Workflow:Spotify Luigi Central Scheduler Deployment
| Knowledge Sources | |
|---|---|
| Domains | Data_Engineering, Infrastructure, Pipeline_Orchestration |
| Last Updated | 2026-02-10 12:00 GMT |
Overview
End-to-end process for deploying and operating Luigi's central scheduler daemon (luigid) for production pipeline orchestration, task locking, and web-based visualization.
Description
This workflow covers the transition from local-scheduler development mode to a production-grade centralized scheduler. The central scheduler (luigid) is a Tornado-based HTTP server that provides distributed task locking (preventing duplicate task execution across workers), a web-based visualiser for monitoring pipeline status and dependency graphs, task history tracking, and a REST API for programmatic interaction. Multiple worker processes connect to the single scheduler to coordinate work.
Usage
Execute this workflow when transitioning Luigi pipelines from development to production. The central scheduler is required when multiple workers or cron jobs may run the same pipeline concurrently, when you need visibility into pipeline status via the web UI, or when task history and execution tracking are needed for operational monitoring.
Execution Steps
Step 1: Install and Configure Luigi
Install Luigi with its dependencies (Tornado for the web server). Configure the scheduler section in luigi.cfg or luigi.toml, setting parameters such as state persistence path (for crash recovery), task history retention, worker disconnect timeouts, and resource limits. Optionally configure database-backed task history via DbTaskHistory for long-term storage.
Key considerations:
- Tornado is required for the central scheduler web server
- state_path configures where the scheduler persists its in-memory state to disk
- record_task_history enables storing task execution events in a database
- retry_delay and retry_count control automatic task retries on failure
- disable_persist_sec controls how long a failing task is disabled
Step 2: Start the Scheduler Daemon
Launch the central scheduler using the luigid command. The daemon starts a Tornado HTTP server on the configured port (default 8082) and serves both the REST API and the web visualiser. The scheduler can run as a foreground process, a background daemon (--background), or be managed by a process supervisor (systemd, supervisord).
Key considerations:
- luigid starts the scheduler on port 8082 by default
- --background flag daemonizes the process with a PID file and log file
- --port overrides the default port; --address binds to a specific interface
- Unix socket mode is available for local-only deployments via --unix-socket
- The scheduler should be monitored by a process supervisor in production
Step 3: Configure Workers to Connect
Update Luigi pipeline scripts to connect to the central scheduler by removing the --local-scheduler flag.

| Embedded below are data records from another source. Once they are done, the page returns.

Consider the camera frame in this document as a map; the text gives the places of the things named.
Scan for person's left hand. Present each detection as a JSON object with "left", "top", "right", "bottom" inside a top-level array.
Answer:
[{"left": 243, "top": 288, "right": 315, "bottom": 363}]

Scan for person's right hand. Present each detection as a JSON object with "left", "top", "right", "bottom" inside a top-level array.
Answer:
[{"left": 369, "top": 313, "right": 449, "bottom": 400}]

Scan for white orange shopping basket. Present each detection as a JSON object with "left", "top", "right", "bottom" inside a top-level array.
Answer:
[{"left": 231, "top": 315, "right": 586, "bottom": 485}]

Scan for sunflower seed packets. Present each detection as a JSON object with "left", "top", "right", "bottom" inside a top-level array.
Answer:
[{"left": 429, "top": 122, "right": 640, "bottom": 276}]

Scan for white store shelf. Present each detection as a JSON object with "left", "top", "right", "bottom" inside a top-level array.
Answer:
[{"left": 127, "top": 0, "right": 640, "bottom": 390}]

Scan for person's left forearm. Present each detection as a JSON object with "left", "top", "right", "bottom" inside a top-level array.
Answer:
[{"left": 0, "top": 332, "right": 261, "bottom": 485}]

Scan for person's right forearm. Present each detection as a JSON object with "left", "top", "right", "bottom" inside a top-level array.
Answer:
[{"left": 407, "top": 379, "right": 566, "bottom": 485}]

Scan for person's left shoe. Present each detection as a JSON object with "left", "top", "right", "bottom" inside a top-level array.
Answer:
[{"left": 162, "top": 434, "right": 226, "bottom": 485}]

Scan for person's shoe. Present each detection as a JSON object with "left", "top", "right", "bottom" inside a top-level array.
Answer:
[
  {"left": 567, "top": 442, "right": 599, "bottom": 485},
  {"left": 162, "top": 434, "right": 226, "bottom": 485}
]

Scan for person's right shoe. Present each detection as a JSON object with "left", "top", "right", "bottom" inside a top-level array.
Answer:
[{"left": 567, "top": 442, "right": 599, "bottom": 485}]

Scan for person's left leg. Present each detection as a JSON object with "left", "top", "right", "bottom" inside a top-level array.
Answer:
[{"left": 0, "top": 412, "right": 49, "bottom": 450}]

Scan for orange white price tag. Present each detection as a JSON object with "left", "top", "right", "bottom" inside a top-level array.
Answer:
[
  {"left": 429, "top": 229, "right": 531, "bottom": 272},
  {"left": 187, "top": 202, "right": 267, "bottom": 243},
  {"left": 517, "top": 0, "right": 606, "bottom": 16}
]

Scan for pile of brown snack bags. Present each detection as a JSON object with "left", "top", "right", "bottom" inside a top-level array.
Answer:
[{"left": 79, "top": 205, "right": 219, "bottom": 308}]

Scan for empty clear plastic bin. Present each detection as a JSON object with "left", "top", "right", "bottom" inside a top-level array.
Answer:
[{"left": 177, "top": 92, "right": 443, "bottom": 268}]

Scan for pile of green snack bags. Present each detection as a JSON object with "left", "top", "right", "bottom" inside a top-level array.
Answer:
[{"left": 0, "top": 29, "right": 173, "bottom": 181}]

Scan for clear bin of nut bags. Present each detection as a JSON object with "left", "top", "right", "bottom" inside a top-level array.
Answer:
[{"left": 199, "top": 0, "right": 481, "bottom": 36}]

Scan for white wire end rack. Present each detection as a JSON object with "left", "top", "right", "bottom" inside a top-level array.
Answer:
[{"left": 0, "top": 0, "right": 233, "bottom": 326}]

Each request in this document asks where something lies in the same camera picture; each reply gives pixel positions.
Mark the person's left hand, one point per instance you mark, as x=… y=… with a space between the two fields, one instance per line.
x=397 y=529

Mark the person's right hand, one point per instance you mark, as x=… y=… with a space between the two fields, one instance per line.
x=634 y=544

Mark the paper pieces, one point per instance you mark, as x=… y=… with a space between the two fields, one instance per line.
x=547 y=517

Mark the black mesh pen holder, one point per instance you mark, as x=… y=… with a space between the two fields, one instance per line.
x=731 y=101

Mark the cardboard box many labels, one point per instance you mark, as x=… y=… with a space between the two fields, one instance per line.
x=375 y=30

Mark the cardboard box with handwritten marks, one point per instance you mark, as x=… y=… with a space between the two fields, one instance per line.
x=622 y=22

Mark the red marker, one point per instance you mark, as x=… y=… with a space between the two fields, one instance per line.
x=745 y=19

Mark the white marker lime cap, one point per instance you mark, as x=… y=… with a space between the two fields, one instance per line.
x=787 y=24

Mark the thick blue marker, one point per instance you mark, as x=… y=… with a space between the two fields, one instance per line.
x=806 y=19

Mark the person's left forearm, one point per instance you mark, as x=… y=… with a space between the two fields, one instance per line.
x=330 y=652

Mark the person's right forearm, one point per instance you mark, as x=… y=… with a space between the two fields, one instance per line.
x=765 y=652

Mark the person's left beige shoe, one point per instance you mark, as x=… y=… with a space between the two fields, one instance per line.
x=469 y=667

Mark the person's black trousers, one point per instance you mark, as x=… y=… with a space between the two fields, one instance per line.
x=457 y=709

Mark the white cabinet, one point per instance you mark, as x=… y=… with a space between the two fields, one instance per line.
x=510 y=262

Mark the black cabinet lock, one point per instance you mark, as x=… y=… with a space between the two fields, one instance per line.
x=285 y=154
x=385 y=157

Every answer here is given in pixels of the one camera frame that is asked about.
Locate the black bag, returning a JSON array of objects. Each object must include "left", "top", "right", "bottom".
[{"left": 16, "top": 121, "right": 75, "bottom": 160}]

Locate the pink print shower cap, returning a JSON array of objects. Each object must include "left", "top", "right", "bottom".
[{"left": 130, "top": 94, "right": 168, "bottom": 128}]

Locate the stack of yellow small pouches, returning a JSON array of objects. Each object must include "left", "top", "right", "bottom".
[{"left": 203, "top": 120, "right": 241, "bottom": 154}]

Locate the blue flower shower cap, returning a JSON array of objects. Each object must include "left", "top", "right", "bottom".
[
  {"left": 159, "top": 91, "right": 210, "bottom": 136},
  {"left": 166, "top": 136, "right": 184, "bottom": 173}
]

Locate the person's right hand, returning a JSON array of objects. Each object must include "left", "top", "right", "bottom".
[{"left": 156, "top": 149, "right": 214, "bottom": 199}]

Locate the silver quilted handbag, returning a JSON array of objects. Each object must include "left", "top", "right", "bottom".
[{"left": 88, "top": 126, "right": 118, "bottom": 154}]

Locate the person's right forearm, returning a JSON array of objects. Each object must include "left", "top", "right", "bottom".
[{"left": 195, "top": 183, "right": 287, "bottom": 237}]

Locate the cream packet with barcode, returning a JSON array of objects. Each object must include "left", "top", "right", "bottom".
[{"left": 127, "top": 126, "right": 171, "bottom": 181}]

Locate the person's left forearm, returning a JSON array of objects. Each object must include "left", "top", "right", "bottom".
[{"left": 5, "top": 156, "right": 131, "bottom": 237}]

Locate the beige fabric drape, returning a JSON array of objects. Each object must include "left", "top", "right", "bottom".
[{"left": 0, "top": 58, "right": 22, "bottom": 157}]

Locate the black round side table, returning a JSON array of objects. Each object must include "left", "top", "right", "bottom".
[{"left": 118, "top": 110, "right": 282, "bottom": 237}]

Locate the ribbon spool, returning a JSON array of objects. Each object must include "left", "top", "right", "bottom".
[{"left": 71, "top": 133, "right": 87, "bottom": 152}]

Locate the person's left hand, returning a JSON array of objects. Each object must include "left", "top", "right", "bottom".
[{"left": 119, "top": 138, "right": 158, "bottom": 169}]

Configure the [core] section with scheduler_host and scheduler_port pointing to the luigid instance. Workers communicate with the scheduler via JSON-RPC over HTTP, registering tasks and polling for work.
Key considerations:
- Remove --local-scheduler from CLI invocations to use the central scheduler
- [core] scheduler_host and scheduler_port configure the connection
- Workers authenticate implicitly; no authentication is built in
- Multiple workers can connect concurrently; the scheduler provides task-level locking
- Workers send heartbeats; the scheduler removes stale workers after timeout
Step 4: Monitor via Web Visualiser
Access the web visualiser at http://scheduler_host:8082 to view running tasks, dependency graphs, worker status, and execution history. The visualiser shows task tables with filtering, SVG dependency graph rendering via D3.js/dagre-d3, resource utilization, and worker management. Tasks are color-coded by status (green = complete, yellow = pending, red = failed).
Key considerations:
- The visualiser is served from the same port as the REST API
- Dependency graphs render SVG using D3.js and dagre-d3
- Task tables support filtering by status, name pattern, and time range
- Resource usage is visualized to identify bottlenecks
- CORS can be configured for cross-origin API access
Step 5: Configure Persistence and History
Enable state persistence so the scheduler can recover its task graph after a restart. Optionally enable database-backed task history (DbTaskHistory with SQLAlchemy) for long-term execution tracking, auditing, and analytics. Configure log rotation and retention policies for the scheduler logs.
Key considerations:
- state_path enables pickle-based state persistence to disk
- DbTaskHistory stores events in a relational database (SQLite, PostgreSQL, etc.)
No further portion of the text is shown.